Altered cortical excitability is reported in schizophrenia and depression, but findings are inconsistent. Prefrontal repetitive transcranial magnetic stimulation (TMS) induces short-term motor cortex excitability changes in healthy individuals, but its effect in schizophrenia and depression remains unexplored. Prefrontal intermittent theta burst stimulation (iTBS) improves negative symptoms in depression. Cortical excitability is a suggested biomarker for prefrontal iTBS response.
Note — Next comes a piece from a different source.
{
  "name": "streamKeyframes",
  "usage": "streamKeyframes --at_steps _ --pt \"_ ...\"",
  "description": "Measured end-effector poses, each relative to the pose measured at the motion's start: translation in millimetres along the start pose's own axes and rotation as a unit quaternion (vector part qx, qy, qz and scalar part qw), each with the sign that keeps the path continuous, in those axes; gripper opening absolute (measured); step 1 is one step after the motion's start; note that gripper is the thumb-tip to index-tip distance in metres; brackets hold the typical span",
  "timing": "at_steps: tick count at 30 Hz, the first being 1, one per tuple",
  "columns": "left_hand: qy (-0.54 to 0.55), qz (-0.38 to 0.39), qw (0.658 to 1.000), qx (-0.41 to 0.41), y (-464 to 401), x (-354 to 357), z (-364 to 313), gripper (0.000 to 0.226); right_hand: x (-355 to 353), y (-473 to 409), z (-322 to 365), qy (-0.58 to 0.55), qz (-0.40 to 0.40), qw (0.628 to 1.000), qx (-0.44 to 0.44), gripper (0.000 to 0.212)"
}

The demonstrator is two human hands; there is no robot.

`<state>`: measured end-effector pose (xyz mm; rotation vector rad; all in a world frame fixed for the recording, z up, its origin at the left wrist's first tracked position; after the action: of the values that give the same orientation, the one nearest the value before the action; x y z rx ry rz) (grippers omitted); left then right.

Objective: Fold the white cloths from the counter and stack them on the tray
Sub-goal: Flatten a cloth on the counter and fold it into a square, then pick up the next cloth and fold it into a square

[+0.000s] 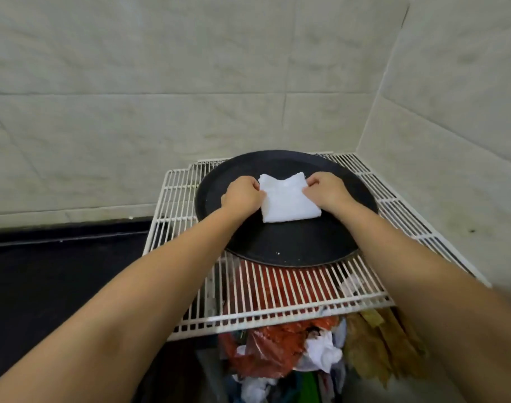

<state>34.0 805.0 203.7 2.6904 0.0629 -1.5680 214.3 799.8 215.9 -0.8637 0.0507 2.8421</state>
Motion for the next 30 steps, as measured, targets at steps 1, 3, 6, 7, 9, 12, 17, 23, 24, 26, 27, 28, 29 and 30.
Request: streamKeyframes --at_steps 1,3,6,7,9,12,17,23,24,26,27,28,29,30 --pt "-0.033 -0.005 0.999 -0.007 0.4 2.5 0.0 0.02 2.4 -1.8 -2.3 0.03 0.001 1.0 -0.005 0.022" --pt "-0.08 -0.023 0.996 -0.012 1.1 5.8 -0.6 0.011 6.1 -3.2 -5.3 0.098 0.002 0.995 -0.008 0.021" --pt "-0.097 -0.047 0.994 -0.003 2.8 7.2 -0.7 0.01 6.6 -4.0 -6.1 0.174 -0.003 0.985 -0.008 0.025" --pt "-0.098 -0.053 0.994 0.0 4.2 5.7 0.0 0.016 5.1 -2.3 -4.2 0.191 -0.007 0.982 -0.004 0.03" --pt "-0.089 -0.064 0.994 0.004 8.1 -0.5 4.0 0.026 1.8 2.3 2.1 0.21 -0.018 0.977 -0.007 0.041" --pt "-0.056 -0.085 0.995 0.013 19.6 -21.2 18.2 0.03 3.1 14.4 26.1 0.201 -0.031 0.977 -0.059 0.042" --pt "-0.038 -0.142 0.989 0.022 64.8 -81.9 87.2 0.026 63.6 60.8 98.4 0.157 0.027 0.973 -0.169 0.032" --pt "-0.123 -0.174 0.975 -0.061 183.7 -158.9 251.4 0.025 225.7 177.2 184.5 0.067 0.146 0.938 -0.306 0.031" --pt "-0.145 -0.176 0.97 -0.081 208.6 -170.4 281.5 0.026 254.5 202.4 195.8 0.052 0.167 0.93 -0.323 0.03" --pt "-0.177 -0.178 0.96 -0.127 258.3 -192.9 339.0 0.026 307.6 254.6 216.0 0.042 0.205 0.911 -0.354 0.031" --pt "-0.184 -0.18 0.954 -0.155 285.1 -203.9 367.6 0.026 333.9 282.7 225.0 0.047 0.224 0.9 -0.37 0.032" --pt "-0.187 -0.183 0.948 -0.182 312.2 -214.0 395.4 0.025 359.1 310.5 232.2 0.053 0.243 0.889 -0.383 0.033" --pt "-0.189 -0.187 0.941 -0.208 338.7 -222.4 421.2 0.024 383.3 337.1 237.7 0.058 0.263 0.879 -0.394 0.033" --pt "-0.19 -0.189 0.935 -0.233 364.8 -229.7 445.6 0.023 406.6 362.9 242.2 0.062 0.283 0.868 -0.404 0.033"
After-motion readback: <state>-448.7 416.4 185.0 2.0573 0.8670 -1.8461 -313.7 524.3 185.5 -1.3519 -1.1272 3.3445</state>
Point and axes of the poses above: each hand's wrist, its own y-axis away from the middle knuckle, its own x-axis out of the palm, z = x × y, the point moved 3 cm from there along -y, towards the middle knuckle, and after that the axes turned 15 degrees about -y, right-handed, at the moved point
We investigated if prefrontal iTBS affects motor cortex excitability in schizophrenia or depression. Secondary aims were to examine motor cortex excitability as a predictor of iTBS effect on negative symptoms in depression and to compare excitability between groups with schizophrenia, depression and healthy controls. TMS indices of cortical excitability − resting motor threshold, short-interval intracortical inhibition, intracortical facilitation and long-interval intracortical inhibition (LICI) − were pooled from previous studies, including an RCT evaluating iTBS for negative symptoms. The dataset comprised 44 patients with schizophrenia, 52 with depression, and 62 healthy controls. Regression models indicated no effect of active versus sham iTBS on any TMS index (all p ≥ .61). No baseline TMS index predicted negative symptom changes after iTBS in depression (all p ≥ .44). Patients with schizophrenia exhibited more pronounced LICI inhibition than the other groups (Mann-Whitney U = 1670, p < .001). LICI correlated with antipsychotic dose (Spearman's ρ = −0.28, p = .04). Prefrontal iTBS does not modify cortical excitability in schizophrenia or depression, nor does cortical excitability predict prefrontal iTBS effects on negative symptoms. The more pronounced LICI inhibition in schizophrenia may be related to the illness or medication.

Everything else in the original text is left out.